Before an irreconcilable difference application can be heard, conciliation counselling must take place, or be attempted (unless exceptional circumstances exist) and the DFFH must provide a Certificate of Conciliation Counselling (s 260). A magistrate who finds that there are irreconcilable differences between the parties will make a protection order (see ‘Magistrate’s order’, above). Irreconcilable difference applications are very rare.

Powers and responsibilities of the DFFH

If a young person is in the care of the Secretary of the DFFH, the secretary may take legal proceedings on behalf of that young person in relation to the property or rights of the young person (s 172(2) CYF Act).

The Secretary of the DFFH may also take into care, without a warrant, a young person under their care. This is subject to anything else expressly stated in the CYF Act; for example, sections 173–176, which relate to the placement of young people.

Under the CYF Act or the Adoption Act 1984 (Vic) (‘Adoption Act’), the secretary may place a young person who is in their care:

  • in an out-of-home care service (e.g. a DFFH medium-term unit or a foster placement); 
  • in a secure welfare service for 21 days (or a further 21 days in exceptional circumstances);
  • in any other suitable situation, as circumstances require (s 173(1)); or 
  • for adoption under the Adoption Act if the child is on a care by secretary order.

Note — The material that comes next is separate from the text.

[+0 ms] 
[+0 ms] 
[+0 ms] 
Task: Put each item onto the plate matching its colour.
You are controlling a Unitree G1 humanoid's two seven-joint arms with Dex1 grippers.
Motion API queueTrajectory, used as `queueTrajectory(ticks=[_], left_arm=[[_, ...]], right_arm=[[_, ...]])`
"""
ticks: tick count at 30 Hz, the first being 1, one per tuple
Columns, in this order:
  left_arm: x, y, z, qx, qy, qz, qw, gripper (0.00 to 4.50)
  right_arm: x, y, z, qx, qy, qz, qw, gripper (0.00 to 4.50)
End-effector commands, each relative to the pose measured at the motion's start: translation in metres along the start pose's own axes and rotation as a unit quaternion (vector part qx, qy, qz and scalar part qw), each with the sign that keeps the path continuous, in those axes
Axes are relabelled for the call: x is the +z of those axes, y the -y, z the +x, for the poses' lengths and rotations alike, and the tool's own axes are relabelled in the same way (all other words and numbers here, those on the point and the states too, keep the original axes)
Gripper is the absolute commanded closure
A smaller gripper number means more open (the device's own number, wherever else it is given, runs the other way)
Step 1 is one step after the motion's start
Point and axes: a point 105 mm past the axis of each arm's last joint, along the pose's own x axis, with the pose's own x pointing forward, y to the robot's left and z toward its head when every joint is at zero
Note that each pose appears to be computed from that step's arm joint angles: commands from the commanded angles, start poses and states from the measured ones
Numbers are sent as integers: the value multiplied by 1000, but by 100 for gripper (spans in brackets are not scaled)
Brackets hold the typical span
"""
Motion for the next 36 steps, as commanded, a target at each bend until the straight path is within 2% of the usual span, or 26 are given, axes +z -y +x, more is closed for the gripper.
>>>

In making a decision to place a young person, the welfare of the young person must be of paramount concern, and the Secretary of the DFFH must make provision for the physical, intellectual, emotional and spiritual development of the young person, in the same way that a good parent would (s 174).

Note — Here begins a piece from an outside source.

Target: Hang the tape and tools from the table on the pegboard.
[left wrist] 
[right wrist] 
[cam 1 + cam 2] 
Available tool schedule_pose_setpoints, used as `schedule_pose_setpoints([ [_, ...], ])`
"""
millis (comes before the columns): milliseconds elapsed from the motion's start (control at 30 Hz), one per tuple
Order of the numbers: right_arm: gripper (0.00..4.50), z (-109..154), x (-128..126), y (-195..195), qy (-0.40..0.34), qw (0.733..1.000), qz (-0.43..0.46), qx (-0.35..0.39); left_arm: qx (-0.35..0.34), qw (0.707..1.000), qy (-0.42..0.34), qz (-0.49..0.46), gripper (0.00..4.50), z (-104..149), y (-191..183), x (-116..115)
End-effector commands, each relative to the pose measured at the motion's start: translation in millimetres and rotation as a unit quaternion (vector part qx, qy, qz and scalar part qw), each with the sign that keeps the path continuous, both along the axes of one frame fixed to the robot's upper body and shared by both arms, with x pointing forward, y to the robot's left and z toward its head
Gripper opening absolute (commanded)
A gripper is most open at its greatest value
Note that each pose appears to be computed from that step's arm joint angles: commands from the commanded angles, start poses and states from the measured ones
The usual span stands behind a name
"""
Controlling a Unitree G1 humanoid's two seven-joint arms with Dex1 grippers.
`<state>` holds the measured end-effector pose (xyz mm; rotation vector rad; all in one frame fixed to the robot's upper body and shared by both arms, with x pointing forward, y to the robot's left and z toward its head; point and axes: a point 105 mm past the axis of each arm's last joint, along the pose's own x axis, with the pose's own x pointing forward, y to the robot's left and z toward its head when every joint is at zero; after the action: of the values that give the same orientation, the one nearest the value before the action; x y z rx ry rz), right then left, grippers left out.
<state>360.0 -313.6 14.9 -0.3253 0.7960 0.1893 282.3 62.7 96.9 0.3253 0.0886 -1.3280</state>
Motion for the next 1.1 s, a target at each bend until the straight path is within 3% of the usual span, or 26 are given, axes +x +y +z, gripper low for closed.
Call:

There are specific provisions in the CYF Act (s 11) regarding principles of decision making.

Time limits are provided for in the case planning process. Sections 331 and 333 of the CYF Act provide for internal review of departmental decisions. Further appeal to VCAT may be made by the young person or parent if they are dissatisfied with the internal reviews established by the DFFH.

Therapeutic treatment orders

If a child aged between 10 and 18 years has exhibited sexually abusive behaviour, the DFFH may apply to the court that the child be placed on a therapeutic treatment order. Typically, such orders require counselling (during a 12-month order). Satisfactory completion of a therapeutic treatment order generally enables the child to avoid what constituted the sexually abusive behaviour being dealt with in a way that may have resulted in a criminal record.

In more extreme cases, a child may be placed on a therapeutic treatment (placement) order. Such an order gives the DFFH responsibility equivalent to the child being placed on a family reunification order.